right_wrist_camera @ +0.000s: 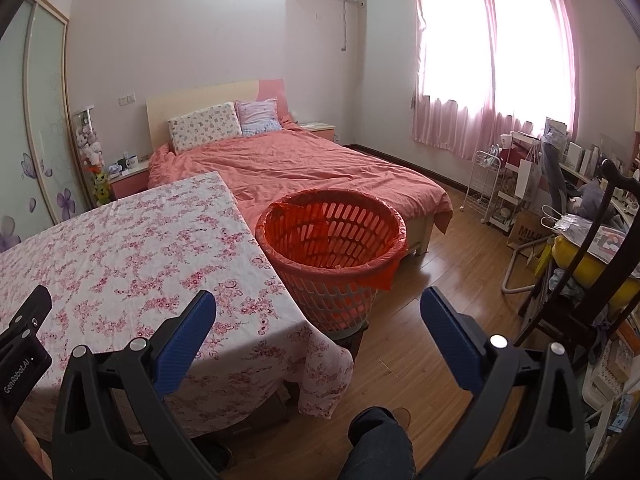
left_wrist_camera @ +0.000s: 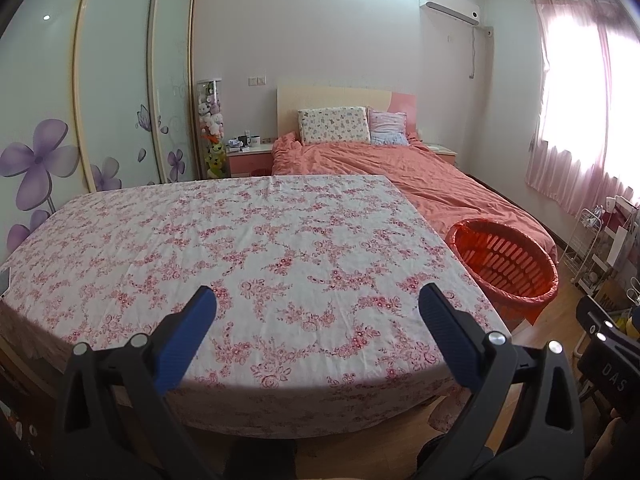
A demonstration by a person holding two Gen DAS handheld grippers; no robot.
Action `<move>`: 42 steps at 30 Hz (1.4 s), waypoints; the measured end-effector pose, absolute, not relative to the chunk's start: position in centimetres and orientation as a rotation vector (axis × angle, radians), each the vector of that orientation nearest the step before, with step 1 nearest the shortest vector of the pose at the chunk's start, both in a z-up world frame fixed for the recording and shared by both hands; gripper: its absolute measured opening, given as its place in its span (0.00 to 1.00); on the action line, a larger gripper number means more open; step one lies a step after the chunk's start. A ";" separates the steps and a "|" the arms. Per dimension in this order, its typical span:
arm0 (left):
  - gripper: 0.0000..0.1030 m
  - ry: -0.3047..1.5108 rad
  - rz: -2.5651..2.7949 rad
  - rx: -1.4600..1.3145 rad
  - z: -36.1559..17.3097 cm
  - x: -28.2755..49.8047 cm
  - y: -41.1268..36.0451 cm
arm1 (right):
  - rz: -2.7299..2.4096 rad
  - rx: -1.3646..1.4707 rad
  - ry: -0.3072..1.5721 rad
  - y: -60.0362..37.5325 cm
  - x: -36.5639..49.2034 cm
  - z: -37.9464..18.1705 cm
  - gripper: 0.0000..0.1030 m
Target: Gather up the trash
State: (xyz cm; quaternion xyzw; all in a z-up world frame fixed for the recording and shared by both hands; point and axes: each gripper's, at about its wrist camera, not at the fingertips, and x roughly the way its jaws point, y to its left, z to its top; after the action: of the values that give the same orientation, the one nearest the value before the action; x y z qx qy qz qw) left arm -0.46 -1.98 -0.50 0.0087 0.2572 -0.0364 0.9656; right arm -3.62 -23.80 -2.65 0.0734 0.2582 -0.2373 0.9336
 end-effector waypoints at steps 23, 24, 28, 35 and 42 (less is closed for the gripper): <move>0.96 0.524 -0.067 0.021 -0.7 -0.3 -2.0 | -0.484 0.149 0.534 -24.0 -3.2 -2.4 0.98; 0.96 0.524 -0.068 0.021 -0.7 -0.3 -2.0 | -0.484 0.149 0.535 -24.1 -3.2 -2.4 0.98; 0.96 0.524 -0.068 0.021 -0.7 -0.3 -1.9 | -0.485 0.148 0.534 -24.1 -3.2 -2.4 0.98; 0.96 0.524 -0.068 0.021 -0.7 -0.3 -1.9 | -0.486 0.149 0.534 -24.1 -3.1 -2.4 0.98; 0.96 0.524 -0.068 0.022 -0.7 -0.3 -2.0 | -0.484 0.149 0.535 -24.2 -3.1 -2.4 0.98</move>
State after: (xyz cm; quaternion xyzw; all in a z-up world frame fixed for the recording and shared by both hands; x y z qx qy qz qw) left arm -0.26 -1.96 -0.68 0.0108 0.2592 -0.0334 0.9652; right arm -3.14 -24.16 -2.38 0.0728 0.2613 -0.2365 0.9330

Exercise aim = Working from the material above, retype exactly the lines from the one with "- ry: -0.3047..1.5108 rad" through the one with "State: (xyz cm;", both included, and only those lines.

Result of this exercise =
  - ry: -0.3047..1.5108 rad
  - rz: -2.5651..2.7949 rad
  - rx: -1.4600..1.3145 rad
  - z: -36.1559..17.3097 cm
  - x: -28.2755..49.8047 cm
  - y: -41.1268..36.0451 cm
arm1 (right):
  - rz: -2.7299..2.4096 rad
  - rx: -1.3646..1.4707 rad
  - ry: -0.3072..1.5721 rad
  - y: -60.0362..37.5325 cm
  - x: -36.5639..49.2034 cm
  - z: -37.9464..18.1705 cm
  - gripper: 0.0000..0.1030 m
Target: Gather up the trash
State: (xyz cm; quaternion xyzw; all in a z-up world frame fixed for the recording and shared by both hands; point and axes: each gripper's, at about its wrist camera, not at the fingertips, and x roughly the way its jaws point, y to its left, z to its top; after the action: of the values that give the same orientation, the one nearest the value before the action; x y z qx qy qz qw) left arm -0.46 -1.98 -0.50 0.0087 0.2572 -0.0364 0.9656; right arm -3.62 -23.80 -2.65 0.0734 0.2582 -0.2373 0.9336

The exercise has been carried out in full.